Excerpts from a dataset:
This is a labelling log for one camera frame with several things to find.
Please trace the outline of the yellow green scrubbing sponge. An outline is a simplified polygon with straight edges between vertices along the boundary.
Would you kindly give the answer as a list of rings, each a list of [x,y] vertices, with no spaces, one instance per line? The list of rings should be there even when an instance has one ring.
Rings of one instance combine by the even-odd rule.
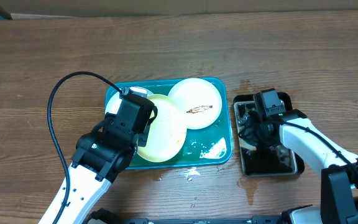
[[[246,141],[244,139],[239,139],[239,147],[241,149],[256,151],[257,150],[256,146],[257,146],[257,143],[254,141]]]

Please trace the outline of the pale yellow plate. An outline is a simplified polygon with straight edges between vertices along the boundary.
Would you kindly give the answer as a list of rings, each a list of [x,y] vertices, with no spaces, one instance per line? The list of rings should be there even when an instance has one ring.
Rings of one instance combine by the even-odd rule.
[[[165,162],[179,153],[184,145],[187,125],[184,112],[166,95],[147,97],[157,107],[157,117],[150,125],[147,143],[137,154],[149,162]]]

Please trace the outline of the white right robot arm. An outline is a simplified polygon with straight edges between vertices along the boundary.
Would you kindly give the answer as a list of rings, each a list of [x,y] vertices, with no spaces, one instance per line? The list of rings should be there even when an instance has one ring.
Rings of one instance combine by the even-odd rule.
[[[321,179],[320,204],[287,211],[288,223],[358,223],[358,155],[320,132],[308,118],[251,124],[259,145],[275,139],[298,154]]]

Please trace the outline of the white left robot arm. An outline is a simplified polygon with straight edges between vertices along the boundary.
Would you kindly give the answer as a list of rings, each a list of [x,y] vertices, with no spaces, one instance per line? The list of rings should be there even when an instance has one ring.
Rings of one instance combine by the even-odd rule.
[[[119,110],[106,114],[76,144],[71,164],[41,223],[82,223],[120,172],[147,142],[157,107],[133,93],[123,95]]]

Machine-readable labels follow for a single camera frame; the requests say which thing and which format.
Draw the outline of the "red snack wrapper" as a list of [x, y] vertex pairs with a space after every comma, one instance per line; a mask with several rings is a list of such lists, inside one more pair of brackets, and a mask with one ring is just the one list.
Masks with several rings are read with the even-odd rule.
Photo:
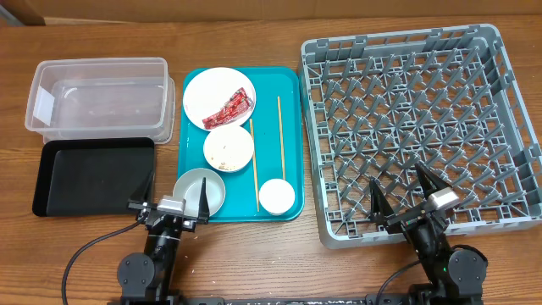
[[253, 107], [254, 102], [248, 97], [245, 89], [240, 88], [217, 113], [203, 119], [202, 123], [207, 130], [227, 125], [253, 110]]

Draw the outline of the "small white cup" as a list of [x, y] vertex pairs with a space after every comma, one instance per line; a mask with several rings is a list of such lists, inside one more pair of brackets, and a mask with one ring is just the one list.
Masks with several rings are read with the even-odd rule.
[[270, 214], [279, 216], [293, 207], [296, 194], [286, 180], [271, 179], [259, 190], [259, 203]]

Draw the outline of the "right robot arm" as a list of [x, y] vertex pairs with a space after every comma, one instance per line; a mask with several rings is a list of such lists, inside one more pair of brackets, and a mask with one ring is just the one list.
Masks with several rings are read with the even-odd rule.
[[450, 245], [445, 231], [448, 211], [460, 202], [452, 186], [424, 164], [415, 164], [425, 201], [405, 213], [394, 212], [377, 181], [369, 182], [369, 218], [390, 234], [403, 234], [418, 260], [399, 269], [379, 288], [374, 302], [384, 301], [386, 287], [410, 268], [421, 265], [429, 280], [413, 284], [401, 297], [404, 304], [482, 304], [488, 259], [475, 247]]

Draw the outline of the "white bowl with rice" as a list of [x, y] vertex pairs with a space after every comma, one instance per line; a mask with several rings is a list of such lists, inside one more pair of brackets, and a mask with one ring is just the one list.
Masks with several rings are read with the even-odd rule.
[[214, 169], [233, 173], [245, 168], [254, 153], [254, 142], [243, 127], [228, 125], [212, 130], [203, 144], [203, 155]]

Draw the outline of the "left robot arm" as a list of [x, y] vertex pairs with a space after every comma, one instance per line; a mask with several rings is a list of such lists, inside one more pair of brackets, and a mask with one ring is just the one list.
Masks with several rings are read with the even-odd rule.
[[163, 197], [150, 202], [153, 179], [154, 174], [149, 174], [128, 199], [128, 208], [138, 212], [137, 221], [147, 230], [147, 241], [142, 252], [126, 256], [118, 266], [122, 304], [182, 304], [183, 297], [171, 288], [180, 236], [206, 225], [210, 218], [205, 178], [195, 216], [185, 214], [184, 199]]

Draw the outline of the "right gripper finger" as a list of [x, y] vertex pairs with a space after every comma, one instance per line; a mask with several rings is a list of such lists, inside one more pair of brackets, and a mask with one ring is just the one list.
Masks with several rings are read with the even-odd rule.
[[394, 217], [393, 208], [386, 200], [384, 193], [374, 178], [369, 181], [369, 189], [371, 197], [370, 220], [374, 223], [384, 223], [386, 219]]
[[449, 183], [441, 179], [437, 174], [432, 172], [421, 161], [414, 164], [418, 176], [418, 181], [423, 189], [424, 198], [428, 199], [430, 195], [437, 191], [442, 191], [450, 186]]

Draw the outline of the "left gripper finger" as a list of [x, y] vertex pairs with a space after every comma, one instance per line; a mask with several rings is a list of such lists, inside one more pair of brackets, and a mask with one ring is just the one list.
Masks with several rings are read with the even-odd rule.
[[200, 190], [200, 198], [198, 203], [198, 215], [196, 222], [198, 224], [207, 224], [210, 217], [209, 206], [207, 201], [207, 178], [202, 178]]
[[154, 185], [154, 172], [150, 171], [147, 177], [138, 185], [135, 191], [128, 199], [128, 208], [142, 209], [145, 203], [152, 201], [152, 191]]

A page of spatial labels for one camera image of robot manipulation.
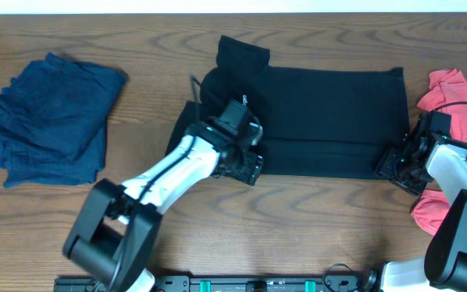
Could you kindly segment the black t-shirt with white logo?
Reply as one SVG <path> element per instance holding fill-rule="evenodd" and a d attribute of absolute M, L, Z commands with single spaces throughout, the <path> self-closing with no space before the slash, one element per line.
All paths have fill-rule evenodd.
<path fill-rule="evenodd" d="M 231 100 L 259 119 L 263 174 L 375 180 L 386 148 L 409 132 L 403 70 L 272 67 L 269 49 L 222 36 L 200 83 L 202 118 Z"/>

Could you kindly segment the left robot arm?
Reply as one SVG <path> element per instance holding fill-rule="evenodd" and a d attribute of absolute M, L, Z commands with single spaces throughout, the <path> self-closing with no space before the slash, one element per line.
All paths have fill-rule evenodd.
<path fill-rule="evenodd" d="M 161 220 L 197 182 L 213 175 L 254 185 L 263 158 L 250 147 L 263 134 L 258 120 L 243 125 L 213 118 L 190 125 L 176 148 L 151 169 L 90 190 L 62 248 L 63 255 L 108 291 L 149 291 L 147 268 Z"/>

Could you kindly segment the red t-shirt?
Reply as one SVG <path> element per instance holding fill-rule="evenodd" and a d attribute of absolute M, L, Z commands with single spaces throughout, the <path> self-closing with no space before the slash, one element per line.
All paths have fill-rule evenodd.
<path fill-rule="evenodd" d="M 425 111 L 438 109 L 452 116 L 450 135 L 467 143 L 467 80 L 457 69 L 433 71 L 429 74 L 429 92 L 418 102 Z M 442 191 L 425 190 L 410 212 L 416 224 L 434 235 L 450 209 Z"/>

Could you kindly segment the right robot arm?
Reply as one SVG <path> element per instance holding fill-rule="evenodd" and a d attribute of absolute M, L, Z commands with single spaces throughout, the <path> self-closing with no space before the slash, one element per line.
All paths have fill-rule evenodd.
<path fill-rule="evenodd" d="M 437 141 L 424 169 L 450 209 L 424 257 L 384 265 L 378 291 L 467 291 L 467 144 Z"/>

§ Brief:
Scan the records above and show every line in which the word "yellow" occurs.

§ Task answer:
Please trace the outline of the yellow green scrubbing sponge. An outline is a simplified polygon with straight edges between vertices along the boundary.
Please trace the outline of the pale yellow plate. An outline is a simplified polygon with straight edges between vertices along the boundary.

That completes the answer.